Keep your dryer vent clean:
- Both in the dryer and where it connects to the piping. Check especially if there are bends. Check outside several times a year as well.
- The dryer operates more efficiently and lasts longer when it‘s not all clogged up with lint. You’re also reducing your risk of fire by keeping the dryer and vents clean. Lint is highly flammable, and one of the top 10 causes of house fires.
Don’t rewash clean items or keep washing items that aren‘t really dirty!

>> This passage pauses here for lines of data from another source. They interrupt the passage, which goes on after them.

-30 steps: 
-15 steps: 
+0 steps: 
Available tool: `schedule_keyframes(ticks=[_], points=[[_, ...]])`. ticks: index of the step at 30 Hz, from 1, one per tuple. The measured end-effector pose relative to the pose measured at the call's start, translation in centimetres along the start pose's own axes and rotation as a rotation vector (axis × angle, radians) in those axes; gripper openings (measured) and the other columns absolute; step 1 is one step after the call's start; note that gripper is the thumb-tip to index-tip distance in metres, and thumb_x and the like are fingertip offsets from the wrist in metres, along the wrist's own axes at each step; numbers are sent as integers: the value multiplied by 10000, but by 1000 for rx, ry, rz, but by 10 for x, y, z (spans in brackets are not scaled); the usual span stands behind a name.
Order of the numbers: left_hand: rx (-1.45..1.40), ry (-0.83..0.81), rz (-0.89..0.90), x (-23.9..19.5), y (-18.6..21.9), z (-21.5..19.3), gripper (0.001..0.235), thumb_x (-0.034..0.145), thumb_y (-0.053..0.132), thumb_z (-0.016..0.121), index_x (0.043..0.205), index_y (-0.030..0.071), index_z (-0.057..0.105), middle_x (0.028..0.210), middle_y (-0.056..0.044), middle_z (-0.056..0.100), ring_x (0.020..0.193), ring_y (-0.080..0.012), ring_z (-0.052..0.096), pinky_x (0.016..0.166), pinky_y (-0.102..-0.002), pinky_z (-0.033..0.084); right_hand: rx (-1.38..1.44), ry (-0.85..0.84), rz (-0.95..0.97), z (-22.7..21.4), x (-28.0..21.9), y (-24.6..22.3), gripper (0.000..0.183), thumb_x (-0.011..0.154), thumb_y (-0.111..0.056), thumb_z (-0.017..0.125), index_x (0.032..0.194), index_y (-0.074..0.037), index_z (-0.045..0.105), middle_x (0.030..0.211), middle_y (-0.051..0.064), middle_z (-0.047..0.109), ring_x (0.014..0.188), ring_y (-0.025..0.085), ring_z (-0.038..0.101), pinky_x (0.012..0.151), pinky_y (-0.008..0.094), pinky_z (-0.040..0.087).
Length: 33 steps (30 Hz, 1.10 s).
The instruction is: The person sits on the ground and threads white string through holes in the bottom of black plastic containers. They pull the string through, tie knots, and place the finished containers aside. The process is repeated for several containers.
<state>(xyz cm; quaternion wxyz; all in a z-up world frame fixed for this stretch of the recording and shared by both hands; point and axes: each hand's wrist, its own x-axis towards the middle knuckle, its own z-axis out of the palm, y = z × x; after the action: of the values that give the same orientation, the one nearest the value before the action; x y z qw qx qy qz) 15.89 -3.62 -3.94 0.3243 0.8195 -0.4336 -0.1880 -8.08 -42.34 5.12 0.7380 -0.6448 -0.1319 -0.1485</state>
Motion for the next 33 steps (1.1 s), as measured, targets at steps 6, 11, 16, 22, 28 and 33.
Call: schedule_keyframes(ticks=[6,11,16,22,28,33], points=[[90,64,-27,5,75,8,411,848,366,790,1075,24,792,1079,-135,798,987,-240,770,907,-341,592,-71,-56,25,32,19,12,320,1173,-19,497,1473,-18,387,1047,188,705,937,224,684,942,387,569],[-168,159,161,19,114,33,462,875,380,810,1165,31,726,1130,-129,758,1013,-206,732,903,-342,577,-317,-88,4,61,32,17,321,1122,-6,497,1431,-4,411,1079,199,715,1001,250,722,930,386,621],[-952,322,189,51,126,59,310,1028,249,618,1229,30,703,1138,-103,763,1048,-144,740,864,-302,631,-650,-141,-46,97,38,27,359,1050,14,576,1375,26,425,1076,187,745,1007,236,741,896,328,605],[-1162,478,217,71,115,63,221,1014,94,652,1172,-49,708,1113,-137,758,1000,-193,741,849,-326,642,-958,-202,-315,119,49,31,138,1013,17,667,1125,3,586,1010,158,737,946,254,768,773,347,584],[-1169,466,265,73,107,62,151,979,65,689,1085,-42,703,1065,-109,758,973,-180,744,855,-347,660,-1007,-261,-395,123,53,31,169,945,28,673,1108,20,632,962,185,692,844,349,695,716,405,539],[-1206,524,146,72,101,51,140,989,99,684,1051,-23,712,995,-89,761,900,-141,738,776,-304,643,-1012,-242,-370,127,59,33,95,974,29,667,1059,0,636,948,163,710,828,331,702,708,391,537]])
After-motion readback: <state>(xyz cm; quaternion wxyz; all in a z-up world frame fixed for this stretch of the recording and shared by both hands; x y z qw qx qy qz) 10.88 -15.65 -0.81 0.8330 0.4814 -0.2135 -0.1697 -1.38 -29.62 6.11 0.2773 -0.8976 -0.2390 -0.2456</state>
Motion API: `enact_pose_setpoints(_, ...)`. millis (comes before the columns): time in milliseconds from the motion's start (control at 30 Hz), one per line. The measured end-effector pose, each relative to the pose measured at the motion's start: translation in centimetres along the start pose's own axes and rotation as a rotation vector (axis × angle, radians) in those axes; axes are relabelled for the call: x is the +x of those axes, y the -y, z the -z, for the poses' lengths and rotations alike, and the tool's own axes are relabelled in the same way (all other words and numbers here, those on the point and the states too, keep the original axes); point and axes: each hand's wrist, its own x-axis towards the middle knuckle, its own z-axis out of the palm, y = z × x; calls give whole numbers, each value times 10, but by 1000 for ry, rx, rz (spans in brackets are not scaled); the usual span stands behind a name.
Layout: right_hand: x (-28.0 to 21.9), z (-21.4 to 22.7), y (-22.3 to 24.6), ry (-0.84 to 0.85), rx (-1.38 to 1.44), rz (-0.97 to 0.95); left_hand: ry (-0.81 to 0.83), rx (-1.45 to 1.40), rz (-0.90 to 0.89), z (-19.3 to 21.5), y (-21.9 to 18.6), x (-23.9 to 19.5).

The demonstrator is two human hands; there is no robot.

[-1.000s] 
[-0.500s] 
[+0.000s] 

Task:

- This should go without saying, but I’m sure we’ve all tried something on that didn’t work, thrown it on the bed (or chair or exercise equipment you always mean to use and keep in your bedroom) only to have it end up in the laundry on wash day.
- Kids are notorious for generating a lot of clean, ‘dirty’ laundry when they clean their rooms! Consider docking the cost of the extra laundry loads from their allowances. You’ll probably only need to do this once…most kids are pretty savvy about finding the easiest, simplest way of picking up, and if they can get YOU to fold their clothes, by way of washing them again, they’ll do so.
- Decide if you really need to wash a towel every time you use one? A lot of people don’t, just hang immediately and let completely dry.
- Same goes, especially, for jeans. If they aren’t wrinkled, haven’t been spilled on and still smell fresh, wear them again.
- Are there items you’ve worn only for a short bit of time that can be aired and worn again, especially if a shirt or undershirt were worn under them?
- Can you install a hook or pegs in the bathrooms or bedrooms of family members for these items if they can’t seem to fold and put away or hang?
Read your garment’s tag and know how to wash and care for it properly.
- Train your family how to sort special items out from what they throw in the general wash.
- Consider multiple hampers, one for darks, one for lights and one for anything needing special care.
Don’t be brand loyal:
Consumer reports had a 2009 article on laundry detergent with surprising information. Most of the articles covering this did NOT do a good job, so it’s worthwhile to check your library or Consumer Reports online (for a small fee.)
- Bottom line: Most laundry detergent do a good job, even the best need some help with stains. The more expensive ones may be better at a specific stain like grass, for instance. My conclusions are on Laundry Detergents and Products.
- Shop around for the best deals.
- Consider buying in bulk from box clubs stores or off the internet.
- Use coupons – I never mind getting paid to try a product, especially if it’s cheaper than what I might have bought otherwise.
- Stock up when it’s on sale.
- Try making your own. I have not tried this recipe, but my daughter uses a similar one with very good results.
Switch to High Efficiency:
- I noticed a huge difference in my electricity/gas and a little on my water bill and used a lot less detergent. I got a great deal on mine – I read the Consumer Reports articles and then bought it on a Black Friday sale (one of my two Black Friday shopping experiences) and they paid for themselves within the year. Your results may vary depending on the cost of your appliances and how often you do laundry.
- Have to pay to have your old appliances hauled off and new hooked up? Find someone who needs your old ones (if working) and have them take them. Hooking up the new is a cinch if the plumbing doesn’t need to be moved. Watch a YouTube video or google.
- Don’t forget to see if your power company offers a rebate for switching to an energy efficient option.
- Pros and Cons of High Efficiency? See this article by Good Housekeeping.
Maintain Your Appliances:
- Keep them running and in working order for efficiency and safety. The greatest cause of household fires is your dryer, and of household floods is the washer.
- This Old House has an excellent article.
- Don’t keep detergent, fabric softeners, etc. on your appliances – spills may permanently stain the finish.